Enfin si les capitaux propres sont suffisants, il est possible de réduire le capital et d’attribuer en contrepartie de l’annulation des titres la valeur de la nue-propriété de l’immeuble. En effet la réduction de capital peut se traduire par une attribution en numéraire ou en nature.

La principale difficulté de cette solution, se situe sur les valorisations de la nue-propriété pour le calcul de la plus-value professionnelle sur ce seul droit et sur la valorisation de l’usufruit restant à disposition de la société d’exploitation. La valorisation de ces deux droits sera connue en n’effectuant que le calcul de la valeur économique de l’usufruit du fait de la formule : Nue-propriété = Pleine propriété - Usufruit.

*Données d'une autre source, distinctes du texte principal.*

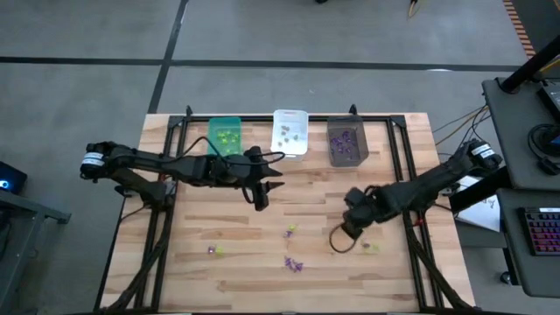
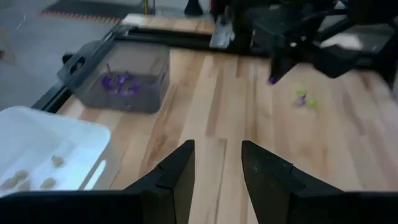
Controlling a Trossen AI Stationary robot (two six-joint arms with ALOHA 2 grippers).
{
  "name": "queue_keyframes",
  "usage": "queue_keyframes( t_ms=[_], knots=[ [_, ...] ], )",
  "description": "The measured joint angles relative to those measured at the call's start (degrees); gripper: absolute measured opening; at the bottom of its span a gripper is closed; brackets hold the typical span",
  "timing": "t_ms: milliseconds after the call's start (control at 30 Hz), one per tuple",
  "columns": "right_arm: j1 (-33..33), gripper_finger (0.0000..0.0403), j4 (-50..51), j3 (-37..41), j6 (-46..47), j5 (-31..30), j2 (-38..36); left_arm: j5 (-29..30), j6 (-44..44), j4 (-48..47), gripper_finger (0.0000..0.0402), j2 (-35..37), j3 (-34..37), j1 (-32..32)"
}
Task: Sort Halloween decoration
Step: Put the purple witch hat toy into the gray bin
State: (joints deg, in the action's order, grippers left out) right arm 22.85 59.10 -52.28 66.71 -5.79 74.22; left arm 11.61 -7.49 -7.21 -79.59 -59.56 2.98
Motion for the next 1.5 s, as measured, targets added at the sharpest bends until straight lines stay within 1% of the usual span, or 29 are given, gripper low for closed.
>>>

Il sera important de fixer la durée de l’usufruit en fonction des objectifs professionnels et personnels du chef d’entreprise. Il sera également indispensable de faire appel à un expert immobilier qui évaluera la valeur locative du bien et protégera le client et son conseil d’une contestation de l’administration fiscale. Le traitement comptable de la détention de l’usufruit sera également un point très important.

L’interprofessionnalité sera un élément primordial de la réussite de ce projet.

Ce schéma est également envisageable lorsqu’un bien immobilier est détenu par une SCI à l’IR et lorsque la fiscalité des revenus fonciers est lourde pour les associés. En effet la fiscalité sur les revenus (TMI + 17,2% de prélèvements sociaux) sur une assiette d’imposition importante (car peu de charges sont déductibles) peut être pénalisante. En sachant que les associées seront soumis à l’impôt, en fonction de leurs droits sur le résultat, qui dans le cas où un emprunt a été contracté pour l’acquisition de l’immeuble, est bien supérieur à la trésorerie distribuable. Lorsque le dividende n’est pas « payé » il peut cependant être distribué comptablement ce qui permet de créer un compte courant d’associé alimenté chaque année. Ce compte courant d’associé, s’il est suffisamment conséquent, pourra être remboursé par la remise en nue-propriété de l’immeuble.

Cette opération permettra aux associés d’acquérir un droit immobilier sans utiliser leurs deniers personnels

Dans un second temps la société civile opte pour l’imposition sur les sociétés. Le régime fiscal de l’impôt des sociétés permet de limiter le montant de l’impôt à l’assiette fiscale déterminée par la société, dans des conditions plus favorables que le régime des revenus fonciers.

En effet la SC pourra amortir son droit d’usufruit et l’ensemble des frais qui sont nécessaires à l’exploitation sont déductibles pour déterminer la base fiscale.

Cette base taxable est quant à elle soumise à un taux de 15% (jusqu’à 38120€) puis 26,5% pour les exercices ouverts à partir de 2021.

Le résultat de la société à l’IS peut être distribué ou conservé au sein de la société. Cette distribution facultative permettra au chef d’entreprise d’être dans une position d’imposition « choisie »

Au terme du démembrement, le droit d’usufruit s’éteint et l’entrepreneur redevient plein propriétaire de l’immeuble, par l’intermédiaire de la Société civile créée, qui pourra louer l’immeuble ou le vendre dans des conditions favorables.

Dans ce schéma, une bonne valorisation économique de l’usufruit et de la nue-propriété sera encore le point le plus important de l’étude.